Mixed-age primary classrooms confirmed


At a planning meeting attended by 27 teachers and parents on April 2, Socorro Consolidated Schools Superintendent Randall Earwood confirmed that the district will implement some form of an ungraded multi-age program for kindergartners through second graders this coming school year, at least at Parkview Elementary School. Details about the program will be discussed at the April 28 regular school board meeting.
“The program is going to happen,” he said.
Total-inclusion special education students will be included in the classes, which are capped at 20 students each, but not children pulled out for services, he said at the planning meeting. Parents will be given the choice of allowing their students to participate. He said some parents have already expressed interest, especially those whose children have been involved in multi-age classrooms before.
The governor’s push to require students to achieve reading proficiency by third grade strongly motivated Earwood to consider the multi-age classroom model for younger children who need extra help to meet that goal. New Mexico Governor Susana Martinez has been pushing the legislature to pass a law to retain third-graders who can’t demonstrate reading proficiency.
“Look at the governor’s bill to retain third graders,” he said. “If she is re-elected, she is not going to give up on this bill, and we will be forced to (retain them) as a district.”
He said he opposes retention, especially for older students.
The number of multi-age classes and selection criteria for the students involved have not been determined yet, pending funding and parent interest, Earwood said. The program will be called Socorro Primary Academic Readiness for K-2 or SPARK-2. Kindergartners, first and second graders will be taught together in a single classroom in flexible groups and at their own pace using “developmentally appropriate practices.” Two teachers will teach two classes of twenty students each; they will share one educational assistant.

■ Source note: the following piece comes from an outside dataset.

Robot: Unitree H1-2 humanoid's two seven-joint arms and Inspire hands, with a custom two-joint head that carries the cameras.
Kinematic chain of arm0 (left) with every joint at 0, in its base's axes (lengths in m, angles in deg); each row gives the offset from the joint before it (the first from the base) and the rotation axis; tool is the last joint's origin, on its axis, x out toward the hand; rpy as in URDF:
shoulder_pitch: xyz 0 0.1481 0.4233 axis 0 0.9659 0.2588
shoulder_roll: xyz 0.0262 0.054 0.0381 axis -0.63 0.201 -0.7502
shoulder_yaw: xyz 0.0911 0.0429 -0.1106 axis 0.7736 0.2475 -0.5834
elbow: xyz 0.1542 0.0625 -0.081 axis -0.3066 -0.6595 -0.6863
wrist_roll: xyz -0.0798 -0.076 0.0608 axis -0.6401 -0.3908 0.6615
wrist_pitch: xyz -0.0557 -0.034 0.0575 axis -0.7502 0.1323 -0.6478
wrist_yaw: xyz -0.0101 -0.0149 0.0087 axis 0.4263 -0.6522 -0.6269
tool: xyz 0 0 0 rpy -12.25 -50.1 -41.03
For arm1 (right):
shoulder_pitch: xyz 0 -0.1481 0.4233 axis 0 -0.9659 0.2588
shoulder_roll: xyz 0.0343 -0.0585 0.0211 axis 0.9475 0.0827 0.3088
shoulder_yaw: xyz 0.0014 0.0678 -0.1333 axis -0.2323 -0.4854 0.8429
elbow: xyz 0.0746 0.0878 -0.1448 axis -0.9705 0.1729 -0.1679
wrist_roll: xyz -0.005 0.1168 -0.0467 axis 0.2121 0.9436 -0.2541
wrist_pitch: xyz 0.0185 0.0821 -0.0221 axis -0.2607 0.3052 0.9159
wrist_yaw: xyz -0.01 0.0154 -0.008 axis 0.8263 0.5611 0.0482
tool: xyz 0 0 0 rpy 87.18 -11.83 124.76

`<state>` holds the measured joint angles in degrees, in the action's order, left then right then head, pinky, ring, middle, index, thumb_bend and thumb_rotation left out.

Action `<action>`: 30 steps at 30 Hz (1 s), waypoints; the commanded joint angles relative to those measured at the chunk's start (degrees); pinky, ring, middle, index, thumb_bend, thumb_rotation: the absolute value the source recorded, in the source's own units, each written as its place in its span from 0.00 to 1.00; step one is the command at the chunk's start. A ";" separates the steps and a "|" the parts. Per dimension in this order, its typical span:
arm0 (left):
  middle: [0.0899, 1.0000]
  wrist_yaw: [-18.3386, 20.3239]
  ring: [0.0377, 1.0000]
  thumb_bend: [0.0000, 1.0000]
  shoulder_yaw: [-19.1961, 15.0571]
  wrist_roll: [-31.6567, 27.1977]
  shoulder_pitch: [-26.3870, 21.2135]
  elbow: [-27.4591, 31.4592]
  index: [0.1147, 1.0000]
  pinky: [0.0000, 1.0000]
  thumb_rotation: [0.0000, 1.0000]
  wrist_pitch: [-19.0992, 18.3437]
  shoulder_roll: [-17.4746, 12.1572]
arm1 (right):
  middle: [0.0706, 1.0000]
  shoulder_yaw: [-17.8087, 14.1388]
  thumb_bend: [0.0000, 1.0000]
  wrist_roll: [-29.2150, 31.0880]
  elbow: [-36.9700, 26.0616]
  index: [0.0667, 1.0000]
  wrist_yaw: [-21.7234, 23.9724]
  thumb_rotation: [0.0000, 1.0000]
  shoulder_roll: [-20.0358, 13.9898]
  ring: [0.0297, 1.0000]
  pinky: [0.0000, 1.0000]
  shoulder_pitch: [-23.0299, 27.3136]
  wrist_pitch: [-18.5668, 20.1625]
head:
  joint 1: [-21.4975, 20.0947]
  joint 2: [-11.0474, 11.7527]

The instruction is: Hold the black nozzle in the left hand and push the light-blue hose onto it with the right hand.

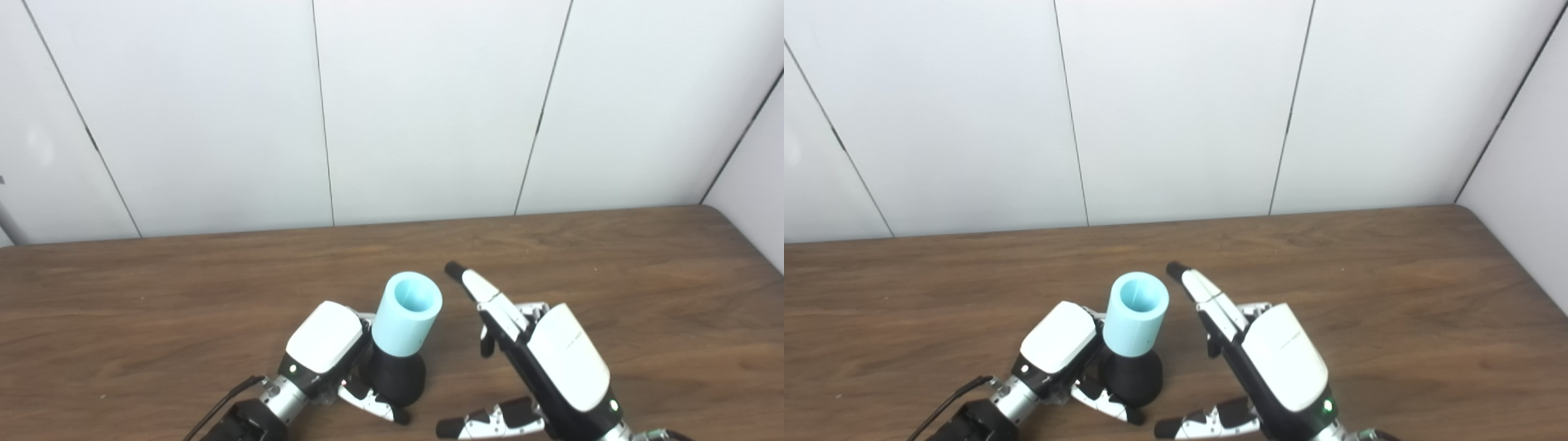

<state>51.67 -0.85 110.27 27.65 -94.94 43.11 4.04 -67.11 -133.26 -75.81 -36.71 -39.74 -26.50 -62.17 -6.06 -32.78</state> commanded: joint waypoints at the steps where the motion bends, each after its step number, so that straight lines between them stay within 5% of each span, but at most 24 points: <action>1: 0.42 2.25 0.16 0.53 1.86 1.70 1.75 -1.98 0.41 0.14 0.00 -0.53 0.25 | 0.93 0.11 0.78 -0.21 -2.92 0.94 0.29 0.58 -0.05 0.25 0.18 0.89 -0.25 | -0.04 -0.05; 4: 0.42 1.70 0.16 0.53 1.90 1.80 1.72 -2.23 0.41 0.13 0.00 -0.47 0.29 | 0.93 0.30 0.80 -0.49 -2.83 0.94 0.57 0.58 0.05 0.28 0.22 1.03 -0.59 | 0.00 -0.04; 6: 0.42 1.50 0.16 0.53 2.00 1.89 1.64 -2.43 0.41 0.13 0.00 -0.43 0.28 | 0.93 0.35 0.84 -1.36 -2.58 0.92 0.66 0.59 -0.04 0.66 0.47 1.50 -0.65 | -0.02 -0.03; 8: 0.42 1.55 0.16 0.53 2.09 1.99 1.62 -2.44 0.41 0.13 0.00 -0.51 0.21 | 0.93 0.26 0.85 -2.82 -2.62 0.93 0.62 0.60 0.17 0.84 0.66 1.86 -0.39 | -0.02 -0.03; 11: 0.42 1.92 0.16 0.53 2.05 1.75 1.71 -2.16 0.41 0.13 0.00 -0.61 0.16 | 0.97 -0.02 0.84 -3.89 -2.45 0.98 0.09 0.67 0.50 0.98 0.89 2.43 -0.15 | -0.07 -0.04; 30: 0.42 2.11 0.15 0.53 1.94 1.19 1.77 -2.04 0.41 0.13 0.00 -0.37 0.25 | 1.00 0.78 0.84 -4.15 -3.00 1.00 2.70 0.73 2.00 1.00 0.92 5.16 2.03 | -0.12 -0.12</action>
<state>51.55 -0.68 110.22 27.61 -94.98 42.86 4.04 -66.52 -137.22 -76.45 -33.43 -38.16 -22.87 -59.86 -6.15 -32.87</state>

Socorro is modeling its multi-age primary program after Las Cruces Public Schools’ Joint Ungraded Multi-Age Primary (JUMP) program, except that here, students will be recruited from the general population, not just the lowest performing 10 percent, he said.
The district will hire Dr. Sandra Stone from Northern Arizona University to provide participating staff with a week of intensive training in teaching multi-age classrooms. She also provided training for the Las Cruces JUMP staff. Unlike LCPS, Socorro will not participate in the Turnaround Initiative through the University of Virginia, which involves two years of intensive training for JUMP school principals. Instead, Socorro SPARK-2 staff will meet weekly to discuss student data and plan collaboratively, and monthly with Las Cruces JUMP staffers for problem-solving sessions.

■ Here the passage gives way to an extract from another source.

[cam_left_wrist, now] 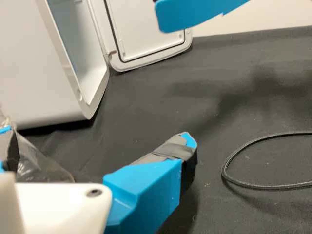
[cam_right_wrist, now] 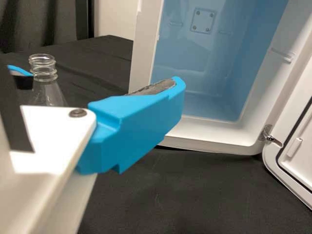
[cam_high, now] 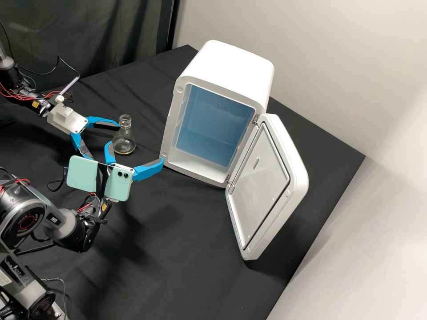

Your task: Place the flask in the incubator

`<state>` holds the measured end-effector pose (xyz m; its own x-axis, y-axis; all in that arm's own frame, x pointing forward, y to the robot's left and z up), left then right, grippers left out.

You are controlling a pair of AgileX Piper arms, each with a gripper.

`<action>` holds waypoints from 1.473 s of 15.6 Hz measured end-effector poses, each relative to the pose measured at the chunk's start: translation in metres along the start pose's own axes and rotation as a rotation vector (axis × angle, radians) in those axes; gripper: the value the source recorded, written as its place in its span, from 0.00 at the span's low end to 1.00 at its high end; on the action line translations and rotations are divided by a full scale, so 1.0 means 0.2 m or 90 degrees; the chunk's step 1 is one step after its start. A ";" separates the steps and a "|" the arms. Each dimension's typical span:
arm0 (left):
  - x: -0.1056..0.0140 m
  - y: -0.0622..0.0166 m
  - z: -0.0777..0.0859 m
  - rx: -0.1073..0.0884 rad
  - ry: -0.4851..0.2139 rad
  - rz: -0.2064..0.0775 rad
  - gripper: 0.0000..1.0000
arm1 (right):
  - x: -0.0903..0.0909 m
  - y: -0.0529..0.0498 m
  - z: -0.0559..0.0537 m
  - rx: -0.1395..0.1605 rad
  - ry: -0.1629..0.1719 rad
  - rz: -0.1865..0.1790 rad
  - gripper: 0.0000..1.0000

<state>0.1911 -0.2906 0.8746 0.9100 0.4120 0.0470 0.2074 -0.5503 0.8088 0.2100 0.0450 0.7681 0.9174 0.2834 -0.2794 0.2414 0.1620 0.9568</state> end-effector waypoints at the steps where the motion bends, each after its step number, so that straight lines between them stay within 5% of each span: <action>1: 0.00 -0.006 0.00 0.001 0.003 -0.005 1.00 | 0.00 0.00 0.00 0.000 0.001 -0.001 1.00; 6: 0.02 -0.016 -0.04 0.029 0.016 -0.009 1.00 | 0.00 0.00 0.00 0.000 0.001 -0.001 1.00; 19: 0.03 -0.024 -0.07 0.022 0.031 -0.010 1.00 | 0.01 -0.01 0.00 0.007 -0.007 -0.001 1.00; 23: 0.03 -0.022 -0.08 0.031 0.048 -0.007 1.00 | 0.01 -0.01 0.01 0.007 -0.008 -0.003 1.00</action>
<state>0.1894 -0.2747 0.8805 0.8786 0.4703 0.0834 0.2360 -0.5791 0.7803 0.2110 0.0437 0.7656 0.9203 0.2708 -0.2823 0.2486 0.1521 0.9566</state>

State statute requires districts to staff classes of 15 or more kindergartners with a full-time educational assistant as well as a certified teacher, but because fewer kindergartners are typically enrolled in a single multi-age class, Las Cruces Public Schools have assigned one EA to be shared between every two JUMP classes.
“Some of our classrooms have five kindergartners, and maybe nine first graders and eight second graders, not always a perfect 20,” said Kathy Adams, the Las Cruces program’s instructional specialist. “We don’t have 15 kinders in one classroom. Some of them (the teachers) pull (kindergartners) together from both classrooms with an EA for separate instruction.”
The Las Cruces multi-age program does not accept second-language learners nor any child with an Individualized Educational Plan, which excludes gifted and other special education students.
“We do have bottom students academically, so we don’t have gifted students in these classrooms. We didn’t target high performers,” she said. “Our classrooms are engaging. The teachers do a lot of small-group and individual instruction while students are working at centers. All teachers get together and figure out how to make those low areas better.”